The $70m that Clive Palmer wants would be the single biggest payout for the Fair Entitlements Guarantee scheme.

Clive Palmer owes $73m to the employees of Queensland Nickel.
Clive Palmer owes $73m to the employees of Queensland Nickel.

A bill of at least $70 million that Clive Palmer wants taxpayers to pick up to help sacked employees of his nickel refinery would be the single biggest payout in the history of the Fair Entitlements Guarantee scheme.

Mr Palmer will lay dubious claim to costing the public purse more than twice as much as any other business owner, according to a review yesterday of the payout history of the guarantee and its predecessors since the Howard government set up the safety net 16 years ago.

The sum of $73m owed by the federal parliamentarian to ­almost 800 employees, who have lost their jobs and been left empty-handed by the collapse of his Queensland Nickel, is double the total amount paid out for all business collapses by the scheme in 2013. The Australian yesterday asked the federal government to provide detailed figures for the five largest claims on the scheme, as well as the scheme’s total annual payments.

The $73m owed by Mr Palmer’s Queensland Nickel, and likely to be a cost transferred by him to the public purse, is more than double the single previous largest payout of about $33m for employees of the failed Hastie Group of companies in 2012.

The corporate failures with the next four biggest claims on the scheme were CMI Industrial ($20.5m in 2012); Forge Group ($19.8m in 2014); Geon Australia ($15.8m in 2013) and Penrice Soda Products ($13.9m in 2014), according to official data ­obtained yesterday.

The $73m which Mr Palmer owes to 787 employees from his Queensland Nickel refinery is more than the sum of the three biggest claimants on the entitlements scheme. The guarantee scheme does not provide for ­discretion to withhold taxpayers’ funds once a company goes into liquidation, even when the government is aware of alleged, or substantiated, acts by employers to restructure their businesses to avoid paying employee entitlements.
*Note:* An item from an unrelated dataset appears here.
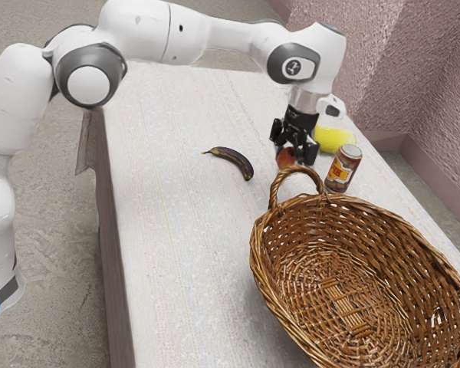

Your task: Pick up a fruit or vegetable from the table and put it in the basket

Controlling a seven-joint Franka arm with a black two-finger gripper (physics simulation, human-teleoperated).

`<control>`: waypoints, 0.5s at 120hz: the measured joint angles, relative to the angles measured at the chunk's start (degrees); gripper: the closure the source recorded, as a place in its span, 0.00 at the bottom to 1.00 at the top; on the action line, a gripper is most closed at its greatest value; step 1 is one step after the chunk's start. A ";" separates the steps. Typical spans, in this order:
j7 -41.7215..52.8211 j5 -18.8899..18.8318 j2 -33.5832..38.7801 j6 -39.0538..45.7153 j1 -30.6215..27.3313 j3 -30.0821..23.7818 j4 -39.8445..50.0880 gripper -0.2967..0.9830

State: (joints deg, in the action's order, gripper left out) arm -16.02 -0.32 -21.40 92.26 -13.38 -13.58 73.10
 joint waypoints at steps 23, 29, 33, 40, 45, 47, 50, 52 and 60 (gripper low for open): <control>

The Corporations Act makes it unlawful to enter into an arrangement with the intention of avoiding employee entitlements, and can be used to prosecute directors. But by the time any such ­actions are taken the public funds have been paid, and prosecutions of employers for evading their ­responsibilities are costly and complex.

Bill Shorten, who helped ­design the latest FEG, has called on the Turnbull government to release funds early to the refinery workers. Senior government sources regard the Opposition Leader’s call as irresponsible as Mr Palmer should not be given an easy way out to the detriment of taxpayers. “Mr Shorten is calling on the taxpayer to fund Mr Palmer’s ­liabilities, and in doing so is absolving Mr Palmer of respon­sibility for his employees’ entitlements,’’ said a senior source.
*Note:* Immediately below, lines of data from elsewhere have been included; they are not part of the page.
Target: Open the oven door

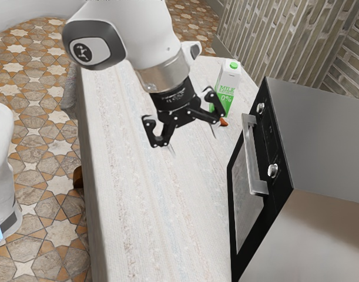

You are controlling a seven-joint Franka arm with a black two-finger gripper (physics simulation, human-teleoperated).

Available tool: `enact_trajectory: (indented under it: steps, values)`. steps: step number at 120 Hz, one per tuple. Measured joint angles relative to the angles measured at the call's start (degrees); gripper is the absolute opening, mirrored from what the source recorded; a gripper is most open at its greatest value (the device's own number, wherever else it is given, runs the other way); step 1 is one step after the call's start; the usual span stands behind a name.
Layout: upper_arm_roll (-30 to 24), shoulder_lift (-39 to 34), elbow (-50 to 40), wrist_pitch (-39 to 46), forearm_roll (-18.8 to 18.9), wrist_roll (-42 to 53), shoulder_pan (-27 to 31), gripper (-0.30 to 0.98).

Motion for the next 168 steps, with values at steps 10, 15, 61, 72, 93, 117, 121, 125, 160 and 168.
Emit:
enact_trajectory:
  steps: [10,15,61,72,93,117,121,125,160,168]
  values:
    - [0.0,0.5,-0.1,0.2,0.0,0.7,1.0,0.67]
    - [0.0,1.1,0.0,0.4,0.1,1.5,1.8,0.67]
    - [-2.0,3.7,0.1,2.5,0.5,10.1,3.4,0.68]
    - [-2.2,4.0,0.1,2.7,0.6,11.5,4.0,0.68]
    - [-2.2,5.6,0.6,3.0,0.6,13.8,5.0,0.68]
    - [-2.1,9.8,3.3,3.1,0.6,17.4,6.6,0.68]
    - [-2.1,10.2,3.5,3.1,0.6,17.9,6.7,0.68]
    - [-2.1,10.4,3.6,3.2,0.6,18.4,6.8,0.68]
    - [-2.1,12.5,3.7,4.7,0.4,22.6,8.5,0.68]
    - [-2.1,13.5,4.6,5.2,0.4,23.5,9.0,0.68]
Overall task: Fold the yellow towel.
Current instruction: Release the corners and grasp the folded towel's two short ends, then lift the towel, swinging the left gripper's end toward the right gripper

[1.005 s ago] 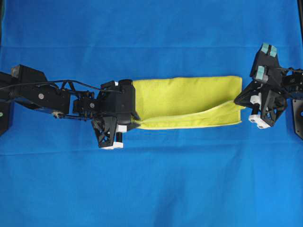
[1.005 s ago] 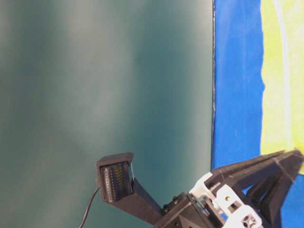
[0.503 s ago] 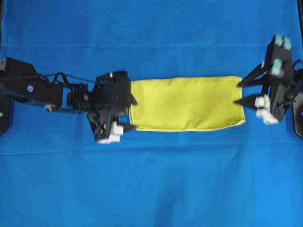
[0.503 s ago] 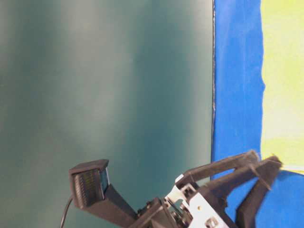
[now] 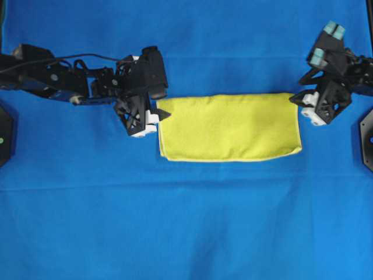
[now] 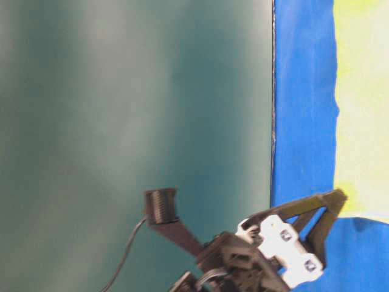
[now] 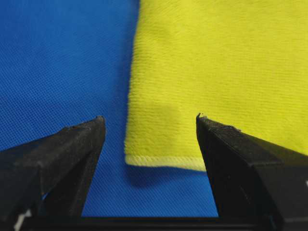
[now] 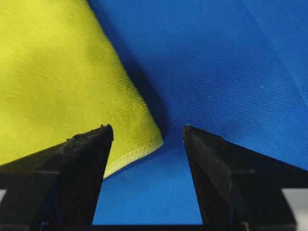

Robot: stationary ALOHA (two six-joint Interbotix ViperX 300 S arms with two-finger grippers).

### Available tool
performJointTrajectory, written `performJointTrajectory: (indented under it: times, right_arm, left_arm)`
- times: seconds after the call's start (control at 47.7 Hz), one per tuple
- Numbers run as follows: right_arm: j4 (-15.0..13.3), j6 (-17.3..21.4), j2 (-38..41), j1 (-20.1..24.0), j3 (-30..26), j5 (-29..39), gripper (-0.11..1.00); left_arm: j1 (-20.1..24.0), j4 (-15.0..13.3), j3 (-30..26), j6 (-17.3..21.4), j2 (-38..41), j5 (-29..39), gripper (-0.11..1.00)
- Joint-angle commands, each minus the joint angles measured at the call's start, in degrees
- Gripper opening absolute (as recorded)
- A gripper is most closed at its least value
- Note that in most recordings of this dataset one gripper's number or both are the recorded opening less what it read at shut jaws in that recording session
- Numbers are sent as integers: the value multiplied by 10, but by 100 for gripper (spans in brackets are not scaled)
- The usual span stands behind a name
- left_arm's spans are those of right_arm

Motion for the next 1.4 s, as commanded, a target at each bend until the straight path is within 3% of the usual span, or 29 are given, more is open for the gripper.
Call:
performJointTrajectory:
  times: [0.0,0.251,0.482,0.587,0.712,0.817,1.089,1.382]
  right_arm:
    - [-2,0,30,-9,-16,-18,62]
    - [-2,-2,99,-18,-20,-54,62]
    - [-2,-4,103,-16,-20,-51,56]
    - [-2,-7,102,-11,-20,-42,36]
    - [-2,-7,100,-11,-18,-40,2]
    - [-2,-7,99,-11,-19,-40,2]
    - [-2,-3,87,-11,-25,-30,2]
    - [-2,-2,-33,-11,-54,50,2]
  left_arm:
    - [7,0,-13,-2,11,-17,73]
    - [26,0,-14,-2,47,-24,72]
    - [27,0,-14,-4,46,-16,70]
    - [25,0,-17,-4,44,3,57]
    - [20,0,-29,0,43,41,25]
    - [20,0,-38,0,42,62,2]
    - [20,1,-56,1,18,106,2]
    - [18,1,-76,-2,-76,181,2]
“At this time, there is little known about the asset position of Queensland Nickel, and there is uncertainty as to whether the ­entity will in fact go into liquidation — as late as last week Mr Palmer was talking about entering into a deed of company ­arrangement which would avoid liquidation of the QN entity (and potentially cover through asset sales or otherwise, employee liabilities).”

The $73m for entitlements has been revised upwards by voluntary administrator FTI Consulting, which originally estimated the total outstanding sum for ­entitlements was $60m.

The creditors of Mr Palmer’s refinery are owed $100m, while clean-up costs are estimated at more than $100m and as much as $300m after spills of toxic sludge and widespread contamination of the land surrounding the major hazard facility near Townsville.

Mr Palmer, a self-proclaimed billionaire who stripped cash for himself and $21m in political ­donations from the refinery to his Palmer United Party, has rejected pleas from staff and from the Queensland government to pay the entitlements of families in Townsville.

Mr Palmer has denied any wrongdoing and blamed others for the demise.

Queensland Treasurer Curtis Pitt used state parliament yesterday to launch a fierce criticism of the federal member for the Sunshine Coast seat of Fairfax.

Mr Pitt confirmed for the first time the attempts by Mr Palmer to wrest taxpayers’ funds from the Queensland government.

“In late September, Clive Palmer approached the government and asked us for $25m,’’ he said. “He then denied it to the media, stating: ‘As long as I am the owner of Queensland Nickel I will not allow the company to borrow funds from the Queensland government’.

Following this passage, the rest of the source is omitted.